Alcoholic hepatitis — The characteristic signs and symptoms of alcoholic hepatitis are fever, hepatomegaly, jaundice, and anorexia. Fever is typically modest (<38.3°C). There are several characteristic laboratory abnormalities in alcoholic hepatitis. The most typical is serum aminotransferase elevations to less than 500 international units/L with a disproportionate elevation of aspartate aminotransferase (serum glutamic oxaloacetic transaminase) compared with alanine aminotransferase (serum glutamic pyruvic transaminase); the ratio is usually greater than 2.0, a value that is rarely seen in other forms of liver disease [25]. (See "Clinical manifestations and diagnosis of alcohol-associated fatty liver disease and cirrhosis".)
Other — A number of other noninfectious disorders may present as an FUO:
●Venous thrombosis and thromboembolism, although more common presentations include dyspnea, pleuritic pain, cough, and hemoptysis. (See "Clinical presentation, evaluation, and diagnosis of the nonpregnant adult with suspected acute pulmonary embolism".)
●Hematoma (eg, from trauma, rupture of an aortic aneurysm, or spontaneously in an anticoagulated patient) with subsequent inflammation. The hip, pelvis, and retroperitoneum can hide a substantial amount of blood.
●Hyperthyroidism and subacute thyroiditis occasionally cause FUO, although these conditions most frequently are diagnosed clinically.
●Other endocrine causes of fever include pheochromocytoma and adrenal insufficiency [26].

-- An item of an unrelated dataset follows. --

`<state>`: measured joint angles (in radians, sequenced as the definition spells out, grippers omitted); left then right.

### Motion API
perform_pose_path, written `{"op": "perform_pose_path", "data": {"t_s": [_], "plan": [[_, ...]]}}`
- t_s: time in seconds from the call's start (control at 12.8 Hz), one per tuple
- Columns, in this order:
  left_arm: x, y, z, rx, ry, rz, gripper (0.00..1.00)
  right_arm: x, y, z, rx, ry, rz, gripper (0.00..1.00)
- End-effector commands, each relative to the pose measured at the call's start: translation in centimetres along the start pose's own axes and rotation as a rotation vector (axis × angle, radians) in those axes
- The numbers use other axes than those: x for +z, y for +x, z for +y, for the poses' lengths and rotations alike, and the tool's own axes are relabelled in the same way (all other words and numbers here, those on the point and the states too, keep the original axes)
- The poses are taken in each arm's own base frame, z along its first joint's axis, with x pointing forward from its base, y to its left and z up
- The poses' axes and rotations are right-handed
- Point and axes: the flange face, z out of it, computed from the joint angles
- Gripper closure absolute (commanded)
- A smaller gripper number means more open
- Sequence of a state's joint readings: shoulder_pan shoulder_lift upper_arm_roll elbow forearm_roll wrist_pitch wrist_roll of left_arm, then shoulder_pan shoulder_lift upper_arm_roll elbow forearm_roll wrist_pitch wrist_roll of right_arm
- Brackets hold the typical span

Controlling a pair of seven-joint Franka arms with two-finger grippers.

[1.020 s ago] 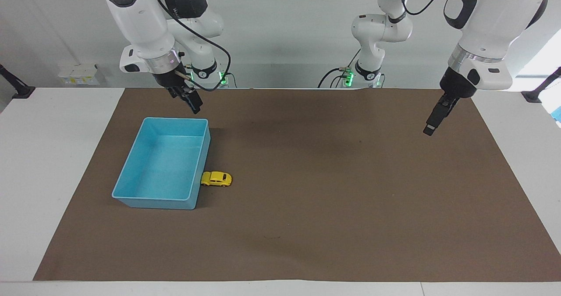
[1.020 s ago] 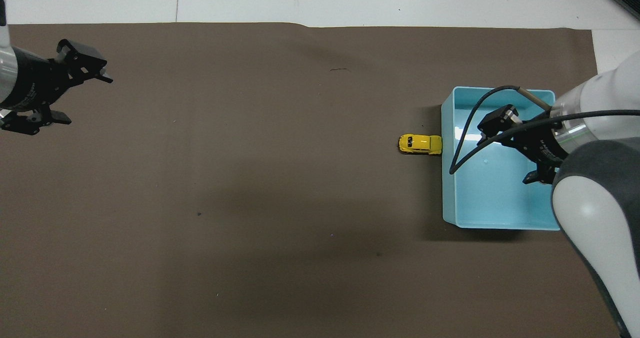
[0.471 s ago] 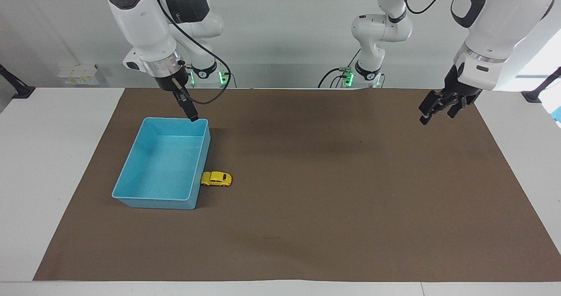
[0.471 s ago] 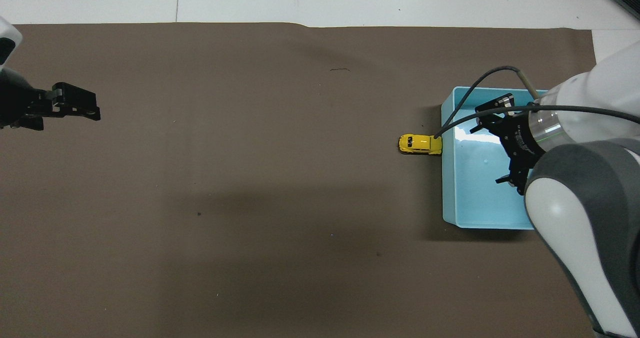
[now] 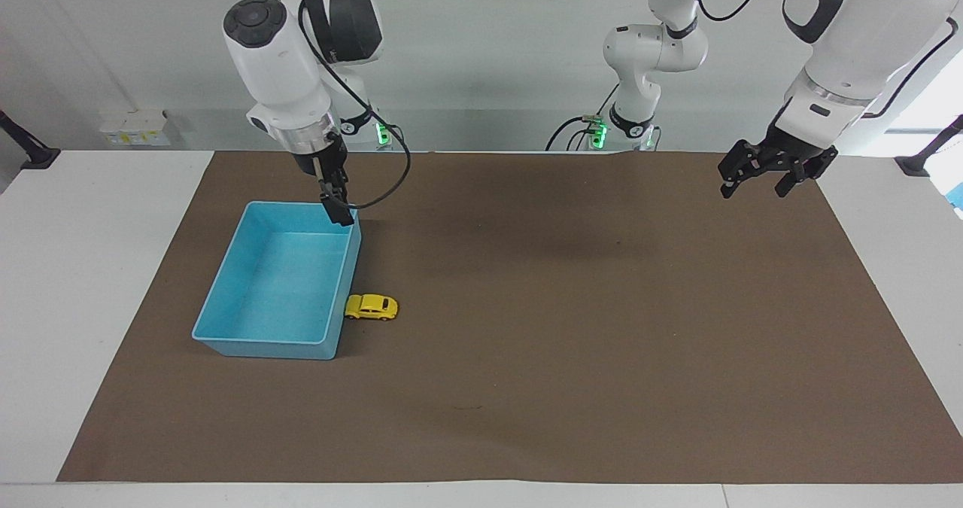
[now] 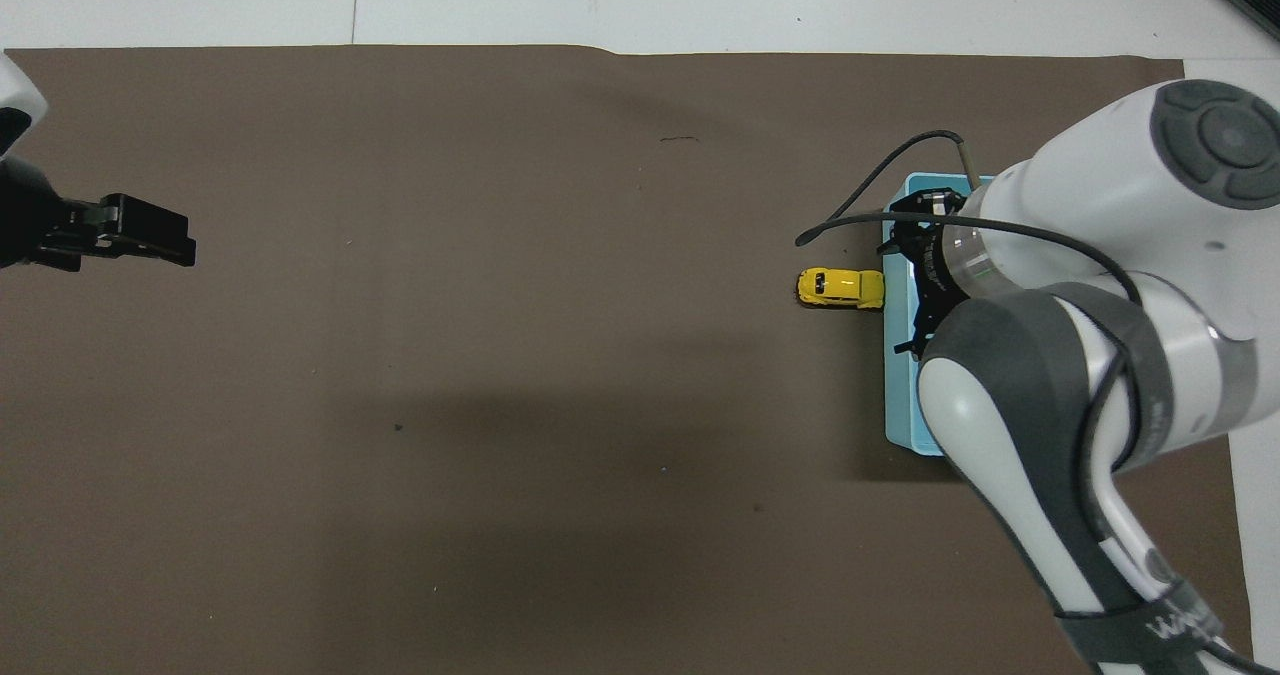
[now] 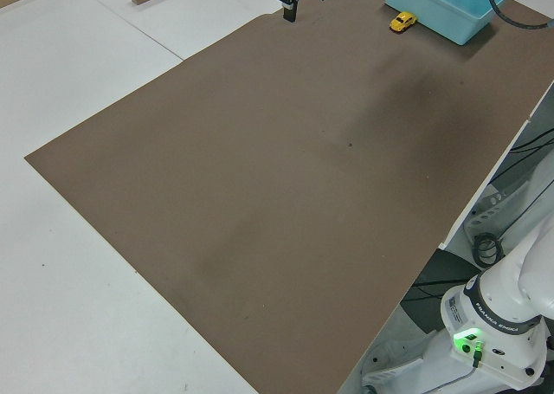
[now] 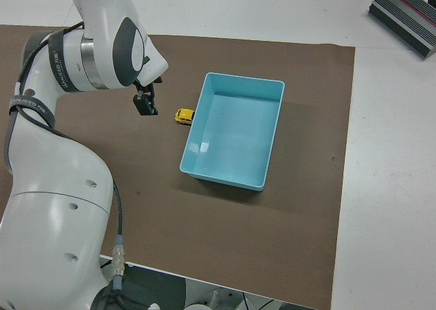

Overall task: Wind up and store yellow beetle car
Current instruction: 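Reach the right gripper toward the car while the left gripper withdraws, then grasp the yellow car beside the box wall with the right gripper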

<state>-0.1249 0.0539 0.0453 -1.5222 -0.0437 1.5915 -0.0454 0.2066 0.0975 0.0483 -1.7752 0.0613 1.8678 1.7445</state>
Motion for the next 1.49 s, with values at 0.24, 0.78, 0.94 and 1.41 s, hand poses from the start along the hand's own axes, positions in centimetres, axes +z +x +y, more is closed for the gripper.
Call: {"op": "perform_pose_path", "data": {"t_s": [0.24, 0.78, 0.94, 1.41], "plan": [[1.2, -3.0, -0.6, 0.017, 0.011, -0.023, 0.00, 6.6, 0.2, -1.3, 0.127, 0.023, 0.038, 0.00], [0.5, -2.5, 0.4, 0.020, 0.003, 0.007, 0.00, 11.8, 0.9, -3.2, 0.115, 0.035, 0.108, 0.00], [0.3, -1.9, 0.2, 0.027, 0.008, 0.039, 0.00, 13.6, 0.9, -3.6, 0.115, 0.032, 0.119, 0.00], [-2.2, -1.6, -0.4, 0.094, 0.004, 0.089, 0.00, 17.1, 1.2, -3.9, 0.097, 0.067, 0.125, 0.00]]}}
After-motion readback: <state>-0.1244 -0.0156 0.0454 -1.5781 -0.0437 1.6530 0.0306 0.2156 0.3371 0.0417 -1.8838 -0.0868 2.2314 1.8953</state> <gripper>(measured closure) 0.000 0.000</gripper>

●Hereditary periodic fever syndromes, such as familial Mediterranean fever, tumor necrosis factor receptor-1–associated periodic syndrome (also called TRAPS), hyper-IgD syndrome, Muckle-Wells syndrome, and familial cold autoinflammatory syndrome [27]. (See "Clinical manifestations and diagnosis of familial Mediterranean fever" and "New-onset urticaria".)
SUMMARY
●Etiology by category – Three general categories of illness account for the majority of "classic" fever of unknown origin (FUO) cases and have been consistent through the decades (table 1A-B). These categories are infections, connective tissue diseases, and malignancy. (See 'Common causes' above.)
•Infections – Among infections, tuberculosis and abscesses are among the most common etiologies presenting as FUO. (See 'Infections' above.)
•Connective tissue diseases – Systemic juvenile idiopathic arthritis (formerly called Still's disease) in younger patients and giant cell arteritis in older individuals are the most common rheumatologic disorders presenting as FUO. (See 'Connective tissue diseases' above.)
•Malignancies – The most common malignancies to present with FUO are lymphoma, especially non-Hodgkin's, leukemia, renal cell carcinoma, and hepatocellular carcinoma or other tumors metastatic to the liver. (See 'Malignancy' above.)
●Drug fever – Drug fever due to a variety of drugs is also a common cause of FUO. (See 'Drugs' above and "Drug fever".)
●Other etiologies – There are many other causes of FUO, including factitious fever and other systemic conditions (table 2). (See 'Less common causes' above.)